*** Opening of Input records ***
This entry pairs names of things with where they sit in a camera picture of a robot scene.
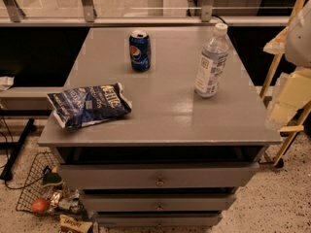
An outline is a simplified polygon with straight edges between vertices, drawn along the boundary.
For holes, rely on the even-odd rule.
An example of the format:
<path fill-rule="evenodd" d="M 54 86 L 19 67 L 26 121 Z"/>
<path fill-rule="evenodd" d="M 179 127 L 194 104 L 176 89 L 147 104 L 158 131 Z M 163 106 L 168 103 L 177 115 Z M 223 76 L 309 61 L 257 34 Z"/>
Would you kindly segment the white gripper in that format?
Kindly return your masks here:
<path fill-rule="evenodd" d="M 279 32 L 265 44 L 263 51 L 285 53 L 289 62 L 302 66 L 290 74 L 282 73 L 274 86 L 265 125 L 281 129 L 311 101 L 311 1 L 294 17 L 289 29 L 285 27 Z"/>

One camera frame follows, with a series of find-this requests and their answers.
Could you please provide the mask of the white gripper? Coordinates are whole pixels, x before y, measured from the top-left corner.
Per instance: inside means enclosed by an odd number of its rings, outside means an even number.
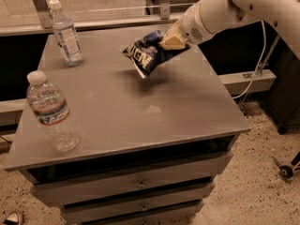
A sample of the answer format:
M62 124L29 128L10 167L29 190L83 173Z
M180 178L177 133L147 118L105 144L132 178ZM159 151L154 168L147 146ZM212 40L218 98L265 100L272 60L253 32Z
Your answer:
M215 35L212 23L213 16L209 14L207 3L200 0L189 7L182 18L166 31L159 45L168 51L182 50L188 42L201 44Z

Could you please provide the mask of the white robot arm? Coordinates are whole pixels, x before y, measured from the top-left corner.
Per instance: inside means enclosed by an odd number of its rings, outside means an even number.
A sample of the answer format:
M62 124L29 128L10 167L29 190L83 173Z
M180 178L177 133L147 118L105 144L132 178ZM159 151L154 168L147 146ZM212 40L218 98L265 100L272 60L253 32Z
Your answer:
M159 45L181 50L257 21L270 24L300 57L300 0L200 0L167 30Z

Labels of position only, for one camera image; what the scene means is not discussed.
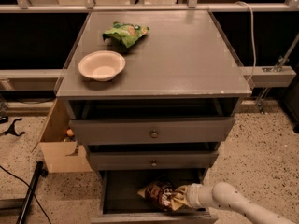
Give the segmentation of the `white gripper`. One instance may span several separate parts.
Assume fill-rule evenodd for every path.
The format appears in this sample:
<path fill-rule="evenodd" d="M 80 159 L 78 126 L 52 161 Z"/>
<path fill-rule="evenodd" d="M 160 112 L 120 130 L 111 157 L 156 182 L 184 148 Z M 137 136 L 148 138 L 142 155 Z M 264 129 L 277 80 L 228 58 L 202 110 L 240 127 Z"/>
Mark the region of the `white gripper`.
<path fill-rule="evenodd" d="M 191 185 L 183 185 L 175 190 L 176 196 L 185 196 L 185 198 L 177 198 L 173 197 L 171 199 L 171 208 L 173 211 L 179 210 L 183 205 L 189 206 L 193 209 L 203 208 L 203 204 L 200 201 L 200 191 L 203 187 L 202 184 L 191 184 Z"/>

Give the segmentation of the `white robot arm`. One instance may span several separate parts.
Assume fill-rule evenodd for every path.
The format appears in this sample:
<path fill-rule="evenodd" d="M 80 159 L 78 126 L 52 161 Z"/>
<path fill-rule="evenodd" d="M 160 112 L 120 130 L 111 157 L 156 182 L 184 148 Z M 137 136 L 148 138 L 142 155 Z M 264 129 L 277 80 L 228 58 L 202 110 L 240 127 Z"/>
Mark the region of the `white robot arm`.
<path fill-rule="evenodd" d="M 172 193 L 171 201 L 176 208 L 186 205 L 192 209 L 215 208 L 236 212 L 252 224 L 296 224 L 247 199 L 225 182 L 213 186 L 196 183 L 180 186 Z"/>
*** Close of Input records ***
*** Opening of Input records ***
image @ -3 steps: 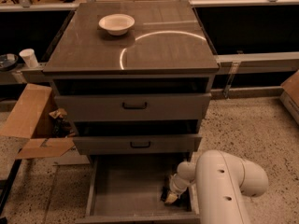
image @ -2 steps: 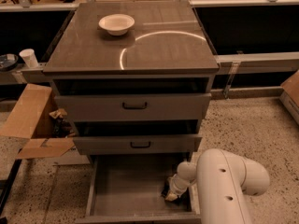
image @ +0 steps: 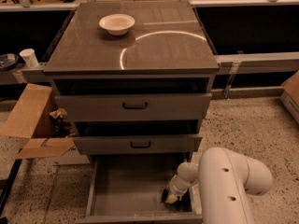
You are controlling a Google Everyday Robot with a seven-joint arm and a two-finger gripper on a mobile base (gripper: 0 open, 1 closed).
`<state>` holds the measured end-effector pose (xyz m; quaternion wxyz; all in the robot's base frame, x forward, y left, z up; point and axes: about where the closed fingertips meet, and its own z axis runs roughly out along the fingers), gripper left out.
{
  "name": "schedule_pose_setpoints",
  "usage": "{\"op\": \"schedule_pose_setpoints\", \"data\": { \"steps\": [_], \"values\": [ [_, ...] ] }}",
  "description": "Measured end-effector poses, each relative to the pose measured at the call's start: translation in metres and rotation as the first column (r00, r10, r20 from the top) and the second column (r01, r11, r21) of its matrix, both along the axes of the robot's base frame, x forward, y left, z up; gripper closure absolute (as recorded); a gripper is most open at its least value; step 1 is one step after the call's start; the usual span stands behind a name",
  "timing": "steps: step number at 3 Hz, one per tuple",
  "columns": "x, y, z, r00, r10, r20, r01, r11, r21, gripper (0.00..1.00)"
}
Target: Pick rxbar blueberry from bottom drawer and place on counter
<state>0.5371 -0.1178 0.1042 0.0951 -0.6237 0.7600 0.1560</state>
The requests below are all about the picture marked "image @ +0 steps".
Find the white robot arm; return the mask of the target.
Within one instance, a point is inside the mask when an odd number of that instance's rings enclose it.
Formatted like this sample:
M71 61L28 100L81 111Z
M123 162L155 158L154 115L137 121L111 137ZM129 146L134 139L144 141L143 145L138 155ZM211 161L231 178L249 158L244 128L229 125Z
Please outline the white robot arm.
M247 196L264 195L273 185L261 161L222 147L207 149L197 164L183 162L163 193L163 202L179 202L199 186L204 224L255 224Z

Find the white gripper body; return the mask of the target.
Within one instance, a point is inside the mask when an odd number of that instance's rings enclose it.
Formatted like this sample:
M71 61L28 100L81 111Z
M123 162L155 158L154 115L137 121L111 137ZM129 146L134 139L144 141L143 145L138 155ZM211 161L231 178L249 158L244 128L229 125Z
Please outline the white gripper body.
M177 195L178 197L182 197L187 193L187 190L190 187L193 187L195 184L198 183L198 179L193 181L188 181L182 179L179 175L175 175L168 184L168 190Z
*** Close of Input records ***
* [Prompt]: Taking the entries above, extract every line from the one bearing "This entry pairs" through the one bearing "67 L 26 121", exactly, with no pictures.

* [Response for this exercise]:
This entry pairs names of things with where they sit in a camera picture of a robot scene.
An outline is a simplified polygon with straight edges between vertices, drawn along the boundary.
For holes, rely on the even-odd rule.
An example of the format:
<path fill-rule="evenodd" d="M 54 86 L 19 67 L 26 121 Z"/>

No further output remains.